HTML Files#

HTML (hypertext markup language) files are text files containing additional information for rendering text like font type, font size, foreground and background colors. Also images, tables and other objects may be described or referenced by a HTML document. Typically, HTML files are interpreted and rendered by web browsers. Almost all websites consist of HTML files.

In data science knowing some basic HTML is important for webscraping, that is, for automatically extracting information from websites.

HTML fundamentals#

A very basic HTML file looks like this:

<html>
    <head>
        <title>Title of webpage</title>
    </head>
    <body>
        <h1>Some heading</h1>
        <p>Text and text and more text in a paragraph.
        Here comes a <a href="http://some.where">link to somewhere</a>.</p>
    </body>
</html>

The file starts with <html> and ends with </html>. Then there is a head and a body. The head contains auxiliary information like the webpage’s title, which is often shown in the browser window’s title bar. The body contains the contents of the page.

There are many different HTML tags to influence rendering of the contents.

Headings from large to small: h1, h2, h3, h4, h5.

Paragraph: p.

Link: a with attribute href.

Table: table, tr (row inside table), td (cell inside row), and some more.

Image: img with attribute src (the URL of the image).

Invisible elements for layout control: span (inline element), div (box).

All tags have the attributes style (for specifying font size, colors and so on), id (a unique identifier for advanced style control and scripting), class (an identifier shared by several elements for advanced layout control).

Have a look at the HTML documentation for details.

Modern browsers have tools to help understand a HTML file’s structure. In Firefox or Chromium right-click some element of the webpage and click ‘Inspect’ in the pop-up menu. Then navigate through the HTML source. To see the whole HTML source code right-click and choose ‘View Page Source’.

Parsing HTML files with Python#

There are several modules available for parsing HTML files in Python. Here, parsing means to convert the textual representation into more structured Python objects. One such module is Beautiful Soup, which is not part of Python’s standard library, but has to be installed manually.

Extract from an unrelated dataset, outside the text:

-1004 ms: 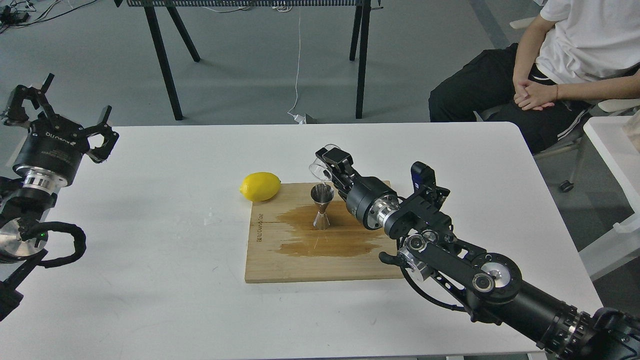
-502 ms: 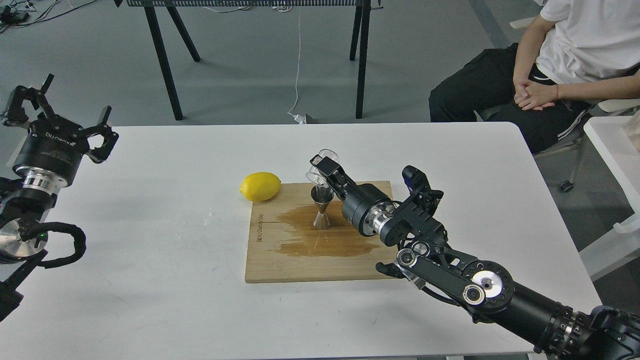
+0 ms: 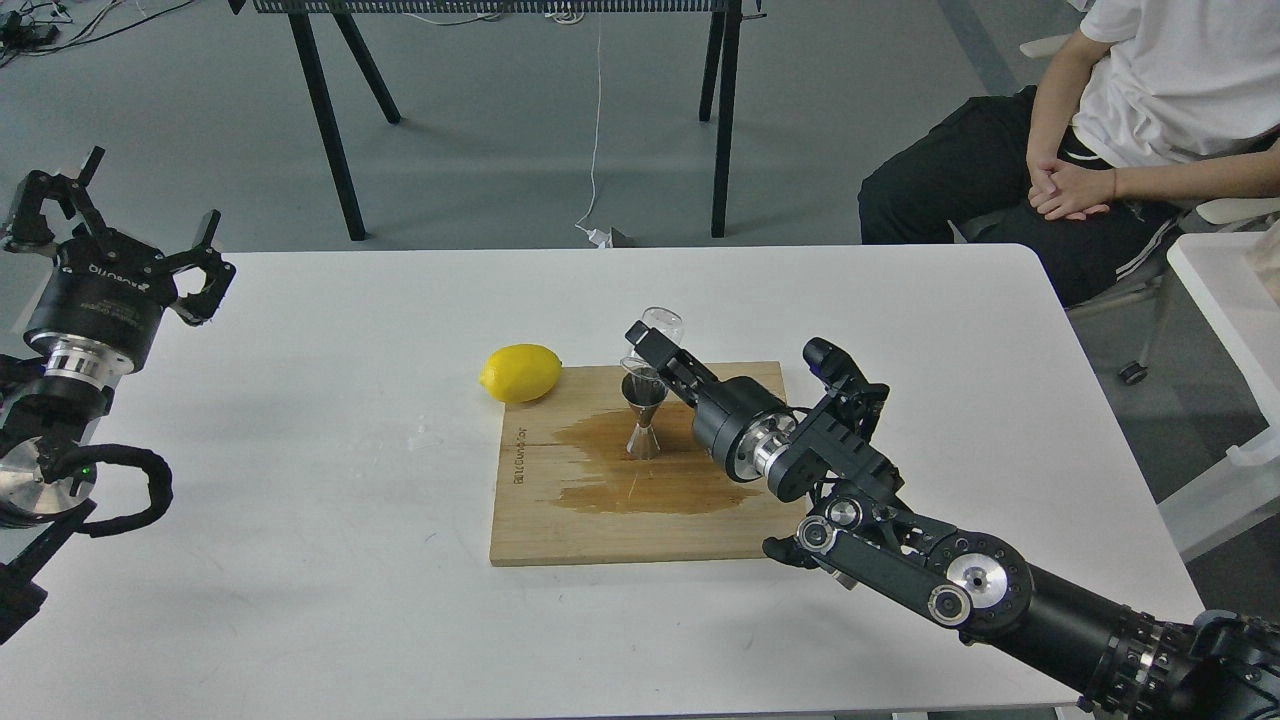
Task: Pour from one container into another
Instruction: 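Tilt the clear cup with the right gripper to pour into the jigger, then turn the cup upright and carry it back with the right gripper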
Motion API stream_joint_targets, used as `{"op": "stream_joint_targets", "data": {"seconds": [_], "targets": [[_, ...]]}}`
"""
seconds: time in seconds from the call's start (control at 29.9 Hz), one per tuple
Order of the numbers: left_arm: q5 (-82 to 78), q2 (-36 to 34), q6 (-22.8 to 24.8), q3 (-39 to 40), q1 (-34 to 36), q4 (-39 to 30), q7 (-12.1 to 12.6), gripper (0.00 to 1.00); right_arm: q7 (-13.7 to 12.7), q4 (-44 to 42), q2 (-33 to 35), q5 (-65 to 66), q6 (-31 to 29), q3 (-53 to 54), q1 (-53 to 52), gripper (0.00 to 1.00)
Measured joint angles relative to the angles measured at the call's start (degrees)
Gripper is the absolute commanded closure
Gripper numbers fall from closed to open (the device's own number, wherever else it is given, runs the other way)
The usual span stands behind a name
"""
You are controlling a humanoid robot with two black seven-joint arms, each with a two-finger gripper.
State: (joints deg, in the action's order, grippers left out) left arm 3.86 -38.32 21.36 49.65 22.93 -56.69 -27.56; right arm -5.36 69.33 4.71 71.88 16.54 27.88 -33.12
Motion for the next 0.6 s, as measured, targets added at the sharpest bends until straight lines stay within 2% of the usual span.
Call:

For installation use beautifulsoup4. For importing bs4 is the correct name.

import bs4

We have to create a BeautifulSoup object, whoes contructor takes a string or an opened file object as argument. The BeautifulSoup object then provides methods to find HTML tags by specifying tag name, id attribute, class attribute or one of several other properties. We do not have to write code for parsing HTML files. Instead we can search the file with BeautifulSoup’s methods.

html = '''\
<html>
    <head>
        <title>Title of webpage</title>
    </head>
    <body>
        <h1>Some heading</h1>
        <p>Text and text and more text in a paragraph.
        Here comes a <a href="http://some.where">link to somewhere</a>.</p>
    </body>
</html>
'''

soup = bs4.BeautifulSoup(html)

The find_all method returns a list of objects representing subsets of the HTML file matching the arguments passed to find_all. In the following code snippet we search for a tags, that is, for links. But we could also search for certain attribute values and other criteria. There is also a find method which returns the first occurrence only.

The objects returned by find_all and find themselves provide corresponding methods to refine search.

# find all links
links = soup.find_all('a')

print('#links:', len(links))
print('last link:', links[-1])
#links: 1
last link: <a href="http://some.where">link to somewhere</a>

See Beautiful Soup’s documentation for details.